**Aim of the task**. Reproduce all the data exactly, without pictures.

**Information supplied**.
*****
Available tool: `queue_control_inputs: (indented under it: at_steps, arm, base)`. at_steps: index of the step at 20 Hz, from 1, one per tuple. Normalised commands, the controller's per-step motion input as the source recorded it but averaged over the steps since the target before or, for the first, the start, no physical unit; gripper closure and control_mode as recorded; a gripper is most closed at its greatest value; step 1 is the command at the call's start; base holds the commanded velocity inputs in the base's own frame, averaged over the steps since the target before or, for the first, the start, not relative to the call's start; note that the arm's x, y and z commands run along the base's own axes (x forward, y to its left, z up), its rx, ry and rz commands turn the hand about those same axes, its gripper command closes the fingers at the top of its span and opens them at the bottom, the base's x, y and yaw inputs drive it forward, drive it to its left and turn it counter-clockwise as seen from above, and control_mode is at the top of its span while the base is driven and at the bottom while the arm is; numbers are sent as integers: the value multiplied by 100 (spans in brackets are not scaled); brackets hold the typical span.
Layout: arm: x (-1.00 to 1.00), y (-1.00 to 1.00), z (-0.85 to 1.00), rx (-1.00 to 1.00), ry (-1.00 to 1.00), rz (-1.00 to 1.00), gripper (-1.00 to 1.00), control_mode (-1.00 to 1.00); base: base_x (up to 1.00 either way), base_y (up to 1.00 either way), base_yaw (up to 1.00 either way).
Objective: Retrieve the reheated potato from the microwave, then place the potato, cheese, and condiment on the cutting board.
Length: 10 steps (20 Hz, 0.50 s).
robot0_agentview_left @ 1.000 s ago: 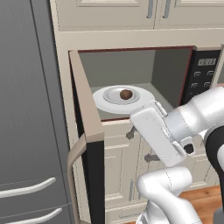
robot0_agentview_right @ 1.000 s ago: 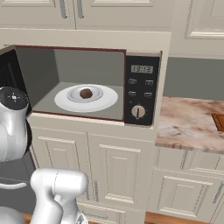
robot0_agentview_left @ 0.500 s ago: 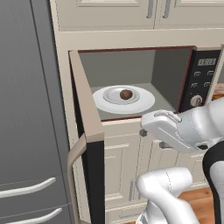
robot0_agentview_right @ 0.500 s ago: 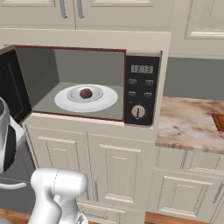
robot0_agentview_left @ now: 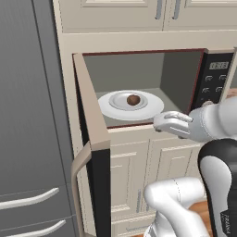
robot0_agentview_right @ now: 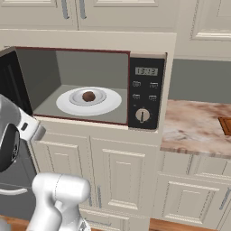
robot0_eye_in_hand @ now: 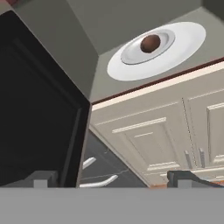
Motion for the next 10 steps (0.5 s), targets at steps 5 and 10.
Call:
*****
**Solution to the exercise**.
Available tool: `queue_control_inputs: (indented under it: at_steps, arm, base)`. at_steps: index of the step at 20 Hz, from 1, one per tuple. Normalised commands, the controller's per-step motion input as the source recorded it but averaged over the steps since the target before or, for the first, the start, no physical unit; gripper closure and control_mode as recorded; a gripper is most closed at its greatest value; step 1 is the command at the call's start; base holds the commanded velocity inputs in the base's own frame, averaged over the steps since the target before or, for the first, the start, not relative to the call's start; note that the arm's x, y and z commands run along the base's own axes (x forward, y to its left, z up), its rx, ry and rz commands turn the hand about those same axes, its gripper command closes the fingers at the top of its span and opens them at the bottom, the base's x, y and yaw inputs drive it forward, drive it to its left and turn it counter-clockwise as seen from above, and control_mode is at the top of its span while the base is driven and at the bottom while the arm is; numbers are sent as integers: the value multiplied by 100 (spans in brackets are not scaled); brackets hold the typical span.
Layout: arm: x (-1.00 to 1.00), y (-1.00 to 1.00), z (-0.85 to 1.00), rx (-1.00 to 1.00), ry (-1.00 to 1.00), rz (-1.00 to 1.00), gripper (-1.00 to 1.00), control_mode (-1.00 to 1.00); base: base_x (up to 1.00 either way), base_y (up to 1.00 either way), base_yaw (up to 1.00 either way).
Objective: Retrieve the reheated potato from the microwave, then place the potato, cheese, and condiment on the cutting board.
Length: 10 steps (20 Hz, 0.50 s).
robot0_agentview_left @ 1.000 s ago: 
robot0_agentview_right @ 1.000 s ago: 
robot0_agentview_left @ 0.500 s ago: 
robot0_agentview_right @ 0.500 s ago: 
robot0_agentview_left @ now: 
robot0_agentview_right @ now: 
robot0_eye_in_hand @ now: 
Motion for the next 10 steps (0.5 s), targets at steps 5 and 10.
Call:

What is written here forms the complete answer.